Stop being stubborn - why not KVM in, prove it's their fault, and then make them reimburse you for it?

Alternately, they want me to hand over the root password (not a privileged account, but THE root password), so they can do it themselves.

Sounds like you're either incapable or unwilling to fix the problem yourself, but at the same time you refuse to let them do it? What exactly would make you happy here? And don't say "moving me back to the old hardware and datacenter that I was paying for!" Be realistic.

Only a few days ago, they indicated that the NIC on the server may be causing the issues. I'm down 2-3 hours every other Sunday because of this.

You said yourself that it's new hardware. It's completely reasonable for them to suggest you've got a bad NIC driver in there for whatever card you were moved to.

...every other Sunday between 7:00am and 8:00am EST, my server's load goes over 100 as incoming connections spike over 700/sec., sendmail refuses connections due to the load, and the box seizes up. The logs show that the connections are established and then hang.

This is almost certainly a problem on the system itself. I've seen a handful of cases where hardware load balancers in DSR mode can lead to connection pileups under certain conditions, but 99% of the time it's a problem on the server itself. In any event, tuning should be able to prevent that from knocking the box over completely, allowing you to stay logged in and see what's going on.

Also, by claiming that nothing has changed on the system, you're either lying, or you're a horrible sysadmin who doesn't apply updates. Another potential scenario I see here (obviously aside from new hardware using previously unused drivers...) is that you or your package management system installed a new kernel or NIC driver, but never rebooted. Then when the server was powered off and migrated to the new facility, it came back up with the new (and potentially problematic) driver/kernel.

Comment You're complicating things. (Score 4, Interesting) 539

Switch providers. Plenty offer remote reboot and serial console or KVM for both VMs or physical servers, which would allow you to go crazy with custom encrypted partitions etc. At the end of the day though, someone somewhere at the hosting company is still going to be able to reboot your server into a rescue environment and reset the root password.

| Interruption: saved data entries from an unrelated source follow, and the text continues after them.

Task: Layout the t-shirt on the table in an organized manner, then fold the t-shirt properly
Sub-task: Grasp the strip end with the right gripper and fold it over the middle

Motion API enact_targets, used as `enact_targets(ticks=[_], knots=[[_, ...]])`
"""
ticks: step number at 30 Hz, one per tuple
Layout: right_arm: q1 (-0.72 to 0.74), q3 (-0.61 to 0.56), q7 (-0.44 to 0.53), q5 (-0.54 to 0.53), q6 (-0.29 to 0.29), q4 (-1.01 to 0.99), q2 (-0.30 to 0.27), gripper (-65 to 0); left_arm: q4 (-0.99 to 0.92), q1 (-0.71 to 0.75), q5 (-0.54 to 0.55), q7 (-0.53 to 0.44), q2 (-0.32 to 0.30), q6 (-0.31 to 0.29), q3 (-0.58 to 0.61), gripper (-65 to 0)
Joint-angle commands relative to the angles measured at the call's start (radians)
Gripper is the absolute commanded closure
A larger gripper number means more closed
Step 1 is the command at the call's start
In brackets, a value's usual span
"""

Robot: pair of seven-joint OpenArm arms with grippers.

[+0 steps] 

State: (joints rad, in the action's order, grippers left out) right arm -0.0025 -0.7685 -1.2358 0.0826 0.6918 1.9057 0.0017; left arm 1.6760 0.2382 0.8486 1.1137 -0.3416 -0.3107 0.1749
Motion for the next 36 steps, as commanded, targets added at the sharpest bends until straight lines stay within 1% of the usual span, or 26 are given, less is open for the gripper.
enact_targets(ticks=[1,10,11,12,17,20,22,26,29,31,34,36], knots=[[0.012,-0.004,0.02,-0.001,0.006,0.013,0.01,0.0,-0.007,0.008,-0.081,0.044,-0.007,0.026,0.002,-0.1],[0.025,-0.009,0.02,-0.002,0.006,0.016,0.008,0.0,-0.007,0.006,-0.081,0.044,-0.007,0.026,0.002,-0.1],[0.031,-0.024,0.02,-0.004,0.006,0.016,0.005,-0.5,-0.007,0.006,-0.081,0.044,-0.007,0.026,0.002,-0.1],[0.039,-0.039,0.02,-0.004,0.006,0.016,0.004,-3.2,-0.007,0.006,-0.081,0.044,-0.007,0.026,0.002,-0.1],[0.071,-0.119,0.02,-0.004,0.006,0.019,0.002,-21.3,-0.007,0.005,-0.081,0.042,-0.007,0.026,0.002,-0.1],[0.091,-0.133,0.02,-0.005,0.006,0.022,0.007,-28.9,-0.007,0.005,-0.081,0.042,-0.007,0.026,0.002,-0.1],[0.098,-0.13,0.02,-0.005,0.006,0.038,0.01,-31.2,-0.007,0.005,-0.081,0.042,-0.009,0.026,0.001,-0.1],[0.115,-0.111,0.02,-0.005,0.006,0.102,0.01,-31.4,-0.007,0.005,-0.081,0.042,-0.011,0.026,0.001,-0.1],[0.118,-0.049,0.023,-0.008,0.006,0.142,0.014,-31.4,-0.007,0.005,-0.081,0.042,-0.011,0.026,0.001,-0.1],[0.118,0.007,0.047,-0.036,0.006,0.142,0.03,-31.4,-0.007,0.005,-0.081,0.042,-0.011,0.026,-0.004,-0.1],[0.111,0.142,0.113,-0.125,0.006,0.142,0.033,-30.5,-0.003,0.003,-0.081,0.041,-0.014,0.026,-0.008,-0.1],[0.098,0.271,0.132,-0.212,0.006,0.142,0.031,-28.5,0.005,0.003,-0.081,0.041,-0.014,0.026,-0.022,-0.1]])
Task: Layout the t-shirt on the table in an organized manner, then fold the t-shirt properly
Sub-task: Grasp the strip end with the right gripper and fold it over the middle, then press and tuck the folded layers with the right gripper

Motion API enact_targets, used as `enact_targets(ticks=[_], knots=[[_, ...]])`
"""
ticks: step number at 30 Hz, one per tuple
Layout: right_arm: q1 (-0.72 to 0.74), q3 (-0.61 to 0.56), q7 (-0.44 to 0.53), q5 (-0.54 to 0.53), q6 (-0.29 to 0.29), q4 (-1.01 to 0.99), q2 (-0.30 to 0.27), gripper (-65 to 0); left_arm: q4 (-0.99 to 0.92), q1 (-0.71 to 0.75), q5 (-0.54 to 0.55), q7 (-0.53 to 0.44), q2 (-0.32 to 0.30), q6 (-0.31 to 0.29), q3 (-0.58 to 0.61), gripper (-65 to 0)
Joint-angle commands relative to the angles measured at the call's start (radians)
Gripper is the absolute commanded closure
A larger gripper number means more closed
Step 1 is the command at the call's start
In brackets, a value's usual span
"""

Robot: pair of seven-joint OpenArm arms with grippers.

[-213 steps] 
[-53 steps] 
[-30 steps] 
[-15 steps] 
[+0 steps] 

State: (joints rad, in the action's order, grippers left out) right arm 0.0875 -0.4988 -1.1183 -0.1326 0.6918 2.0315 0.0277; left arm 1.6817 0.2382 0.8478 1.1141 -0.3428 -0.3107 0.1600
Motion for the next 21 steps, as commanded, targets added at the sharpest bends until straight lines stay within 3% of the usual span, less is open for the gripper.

Go colocation if you're really that paranoid about it.

You also have zero chance with litigation, unless you've somehow gotten them to sign something saying they specifically won't muck around in your server.

I'd also like to know how you *know* it's a hardware or network issue outside of your server. How do you know it's not your NIC driver hanging up? Older e1000 drivers (super common card in the hosting industry) are quite flaky. What research have you done outside of your internal monitoring?